## The problem
Could you repeat every record below exactly, leaving out the pictures?

## Data provided
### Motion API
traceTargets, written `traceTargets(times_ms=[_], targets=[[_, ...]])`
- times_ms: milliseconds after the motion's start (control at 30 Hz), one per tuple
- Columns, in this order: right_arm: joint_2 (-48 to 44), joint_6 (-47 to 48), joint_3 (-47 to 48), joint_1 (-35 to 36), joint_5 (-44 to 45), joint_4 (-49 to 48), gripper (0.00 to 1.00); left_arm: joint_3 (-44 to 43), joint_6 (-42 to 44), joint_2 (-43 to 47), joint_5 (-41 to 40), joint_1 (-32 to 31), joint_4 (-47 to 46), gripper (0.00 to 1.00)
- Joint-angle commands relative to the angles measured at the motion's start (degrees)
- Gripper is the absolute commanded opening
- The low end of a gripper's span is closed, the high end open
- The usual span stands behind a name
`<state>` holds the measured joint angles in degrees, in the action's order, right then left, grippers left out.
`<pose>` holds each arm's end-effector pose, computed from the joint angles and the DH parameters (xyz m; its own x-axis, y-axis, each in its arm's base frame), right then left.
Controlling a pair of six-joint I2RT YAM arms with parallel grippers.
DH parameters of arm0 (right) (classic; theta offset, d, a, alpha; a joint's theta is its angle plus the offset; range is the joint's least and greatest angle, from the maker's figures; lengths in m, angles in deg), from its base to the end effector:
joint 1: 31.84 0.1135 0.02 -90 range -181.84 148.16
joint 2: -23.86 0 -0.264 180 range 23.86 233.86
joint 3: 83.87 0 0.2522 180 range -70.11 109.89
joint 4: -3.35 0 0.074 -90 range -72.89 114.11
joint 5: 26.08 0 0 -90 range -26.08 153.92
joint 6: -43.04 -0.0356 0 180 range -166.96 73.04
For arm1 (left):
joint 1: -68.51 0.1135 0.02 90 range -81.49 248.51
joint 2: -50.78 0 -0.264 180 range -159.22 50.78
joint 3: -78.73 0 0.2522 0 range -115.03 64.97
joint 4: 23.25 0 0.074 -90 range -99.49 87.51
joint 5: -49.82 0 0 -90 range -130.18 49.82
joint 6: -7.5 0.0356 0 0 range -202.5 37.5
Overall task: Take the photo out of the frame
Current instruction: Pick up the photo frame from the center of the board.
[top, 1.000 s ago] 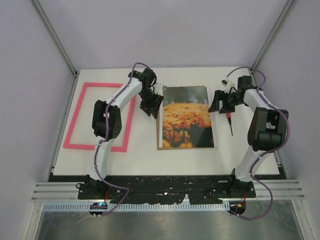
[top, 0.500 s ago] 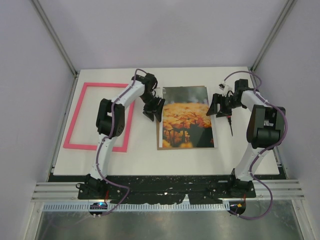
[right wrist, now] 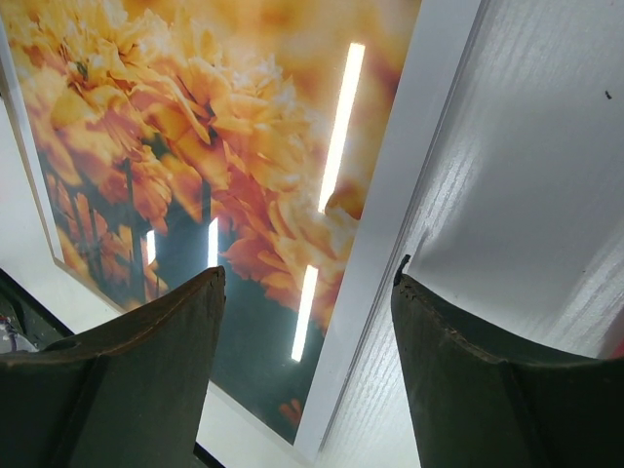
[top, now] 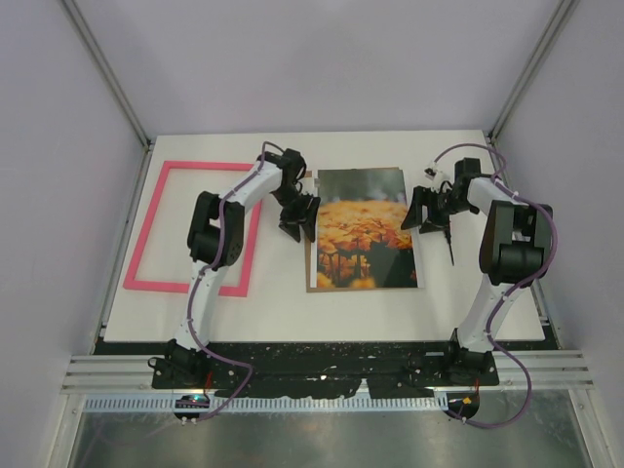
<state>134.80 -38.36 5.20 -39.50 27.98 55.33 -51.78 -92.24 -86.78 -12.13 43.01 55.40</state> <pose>0.3764 -0.0295 0.1674 -0.9332 0.0034 -0.3593 -0.1956 0.8340 0.5158 0.4197 -0.2188 0.1556 -0.9567 0.2909 0.0054 0.2536 0.8428 -0.4748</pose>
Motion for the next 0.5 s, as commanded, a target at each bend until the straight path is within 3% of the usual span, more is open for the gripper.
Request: traceTargets(times_ms=[0, 467], targets=[[-0.02, -0.6, 0.28, 0.1, -1.06, -0.6, 0.73, 2.92, -2.82, 1.85, -0.28, -0.08, -4.58, 0.53], [3.67, 0.63, 2.39, 1.16, -3.78, 2.39, 0.73, 13.3, -11.44, 6.42, 2.27, -0.08, -17.5, 0.53]])
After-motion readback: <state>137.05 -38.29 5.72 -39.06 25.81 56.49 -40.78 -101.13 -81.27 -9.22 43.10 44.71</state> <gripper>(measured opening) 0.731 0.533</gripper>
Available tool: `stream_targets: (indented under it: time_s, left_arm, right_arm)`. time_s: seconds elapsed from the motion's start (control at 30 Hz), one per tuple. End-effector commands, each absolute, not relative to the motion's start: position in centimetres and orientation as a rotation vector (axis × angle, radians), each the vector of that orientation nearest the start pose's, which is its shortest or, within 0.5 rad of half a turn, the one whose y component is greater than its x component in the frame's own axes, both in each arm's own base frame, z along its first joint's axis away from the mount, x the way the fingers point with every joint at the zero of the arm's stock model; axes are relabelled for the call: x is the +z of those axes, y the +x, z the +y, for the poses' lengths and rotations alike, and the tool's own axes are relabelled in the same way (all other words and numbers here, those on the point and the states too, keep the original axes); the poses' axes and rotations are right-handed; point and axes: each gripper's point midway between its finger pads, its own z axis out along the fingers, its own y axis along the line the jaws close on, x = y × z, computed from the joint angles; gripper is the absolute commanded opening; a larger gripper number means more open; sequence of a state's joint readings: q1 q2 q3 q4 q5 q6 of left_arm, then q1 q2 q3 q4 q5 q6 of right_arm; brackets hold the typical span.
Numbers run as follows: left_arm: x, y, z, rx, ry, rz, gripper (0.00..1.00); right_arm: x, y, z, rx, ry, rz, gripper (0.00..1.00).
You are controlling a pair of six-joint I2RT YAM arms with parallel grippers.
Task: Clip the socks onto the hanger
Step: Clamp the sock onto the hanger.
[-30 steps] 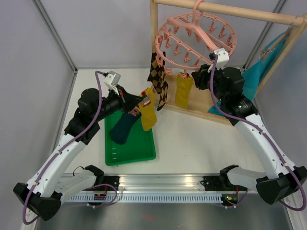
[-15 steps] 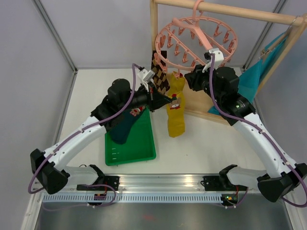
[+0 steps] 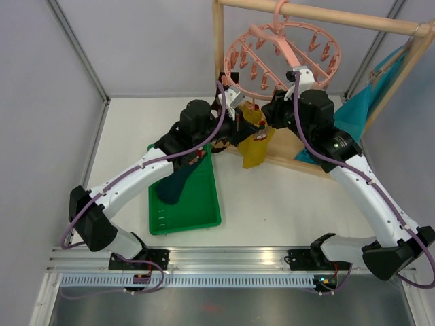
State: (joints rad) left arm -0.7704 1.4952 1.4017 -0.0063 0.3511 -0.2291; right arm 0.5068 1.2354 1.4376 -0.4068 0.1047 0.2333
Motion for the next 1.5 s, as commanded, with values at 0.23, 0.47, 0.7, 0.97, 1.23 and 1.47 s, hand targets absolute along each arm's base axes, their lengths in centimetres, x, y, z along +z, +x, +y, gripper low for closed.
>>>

## Response to the exercise
### Motion API
traceTargets, written `traceTargets(times_ms=[_], targets=[[_, ...]])`
- times_ms: milliseconds after the motion's start (control at 30 Hz), one per tuple
- Columns, in this order: right_arm: joint_2 (-48 to 44), joint_6 (-47 to 48), joint_3 (-47 to 48), joint_1 (-35 to 36), joint_5 (-44 to 45), joint_4 (-49 to 48), gripper (0.00 to 1.00); left_arm: joint_3 (-44 to 43), joint_6 (-42 to 44), joint_2 (-43 to 47), joint_5 (-41 to 40), joint_1 (-32 to 31), joint_4 (-47 to 46), gripper (0.00 to 1.00)
- Joint-angle commands relative to the angles measured at the motion's start (degrees)
- Gripper is the absolute commanded opening
- The low end of a gripper's span is closed, the high end open
- The usual span stands behind a name
`<state>` holds the measured joint angles in degrees, in the action's order, right then left, grippers left out.
`<pose>` holds each arm's end-effector pose, computed from the joint angles and the DH parameters (xyz m; its own x-axis, y-axis, each in its arm's base frame), right then left.
Controlling a pair of six-joint I2RT YAM arms with parallel grippers.
DH parameters of arm0 (right) (classic; theta offset, d, a, alpha; a joint's theta is its angle plus the offset; range is the joint's least and greatest angle, from the maker's figures; lengths in m, angles in deg), from its base to the end effector:
joint 1: 31.84 0.1135 0.02 -90 range -181.84 148.16
joint 2: -23.86 0 -0.264 180 range 23.86 233.86
joint 3: 83.87 0 0.2522 180 range -70.11 109.89
joint 4: -3.35 0 0.074 -90 range -72.89 114.11
joint 5: 26.08 0 0 -90 range -26.08 153.92
joint 6: -43.04 -0.0356 0 180 range -166.96 73.04
For arm1 (left):
joint 1: -68.51 0.1135 0.02 90 range -81.49 248.51
joint 2: -50.78 0 -0.264 180 range -159.22 50.78
joint 3: -78.73 0 0.2522 0 range -115.03 64.97
joint 4: 23.25 0 0.074 -90 range -99.49 87.51
joint 5: -49.82 0 0 -90 range -130.18 49.82
joint 6: -7.5 0.0356 0 0 range -202.5 37.5
Overall task: Take the photo out of the frame
Current instruction: Pick up the photo frame from the center of the board.
[top, 1.000 s ago] 
[top, 0.500 s ago] 
[right wrist, now] 
[top, now] 
<state>134.80 -38.36 5.20 -39.50 27.98 55.33 -51.78 -92.24 -86.78 -12.13 43.01 55.40</state> <pose>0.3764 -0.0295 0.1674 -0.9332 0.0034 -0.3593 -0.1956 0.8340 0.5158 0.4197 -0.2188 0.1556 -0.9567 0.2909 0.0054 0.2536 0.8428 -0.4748</pose>
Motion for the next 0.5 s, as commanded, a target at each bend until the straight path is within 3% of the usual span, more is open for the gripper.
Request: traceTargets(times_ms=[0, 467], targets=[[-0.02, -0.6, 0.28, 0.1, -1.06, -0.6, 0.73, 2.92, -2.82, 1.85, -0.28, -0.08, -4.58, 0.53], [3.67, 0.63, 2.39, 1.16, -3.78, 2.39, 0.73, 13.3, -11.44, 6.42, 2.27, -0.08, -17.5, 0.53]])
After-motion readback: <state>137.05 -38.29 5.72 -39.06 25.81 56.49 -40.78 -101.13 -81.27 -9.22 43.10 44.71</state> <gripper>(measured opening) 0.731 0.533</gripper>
Available tool: `stream_targets: (indented under it: time_s, left_arm, right_arm)`. time_s: seconds elapsed from the motion's start (control at 30 Hz), one per tuple. End-effector commands, each absolute, not relative to the motion's start: position in centimetres and orientation as a rotation vector (axis × angle, radians), each the vector of that orientation nearest the start pose's, which is its shortest or, within 0.5 rad of half a turn, the one whose y component is greater than its x component in the frame's own axes, both in each arm's own base frame, z along its first joint's axis away from the mount, x the way the fingers point with every joint at the zero of the arm's stock model; axes are relabelled for the call: x is the +z of those axes, y the +x, z the +y, for the poses' lengths and rotations alike, and the tool's own axes are relabelled in the same way (all other words and numbers here, those on the point and the states too, keep the original axes); the poses' axes and rotations are right-handed; point and axes: each gripper's point midway between its finger pads, its own z axis out along the fingers, its own y axis along the line the jaws close on, x = y × z, computed from the joint angles; gripper is the absolute commanded opening; a larger gripper number means more open; sequence of a state's joint readings: q1 q2 q3 q4 q5 q6 of left_arm, then q1 q2 q3 q4 q5 q6 of right_arm; brackets hold the typical span.
Numbers run as follows: left_arm: x, y, z, rx, ry, rz, gripper (0.00..1.00); right_arm: x, y, z, rx, ry, rz, gripper (0.00..1.00).
You are controlling a pair of six-joint I2RT YAM arms with parallel grippers.
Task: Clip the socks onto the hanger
Step: Clamp the sock onto the hanger.
[-30 steps] 
[-15 steps] 
[+0 steps] 
State: (joints rad) left arm -0.7704 1.4952 1.4017 -0.0063 0.3511 -0.2291; right arm 0.5068 1.2354 1.4376 -0.4068 0.1047 0.2333
Motion for the next 1.5 s, as commanded, with values at 0.23, 0.47, 0.7, 0.97, 1.23 and 1.47 s, hand targets absolute along each arm's base axes, their lengths in centimetres, x, y, z along +z, +x, +y, gripper low for closed.
>>>

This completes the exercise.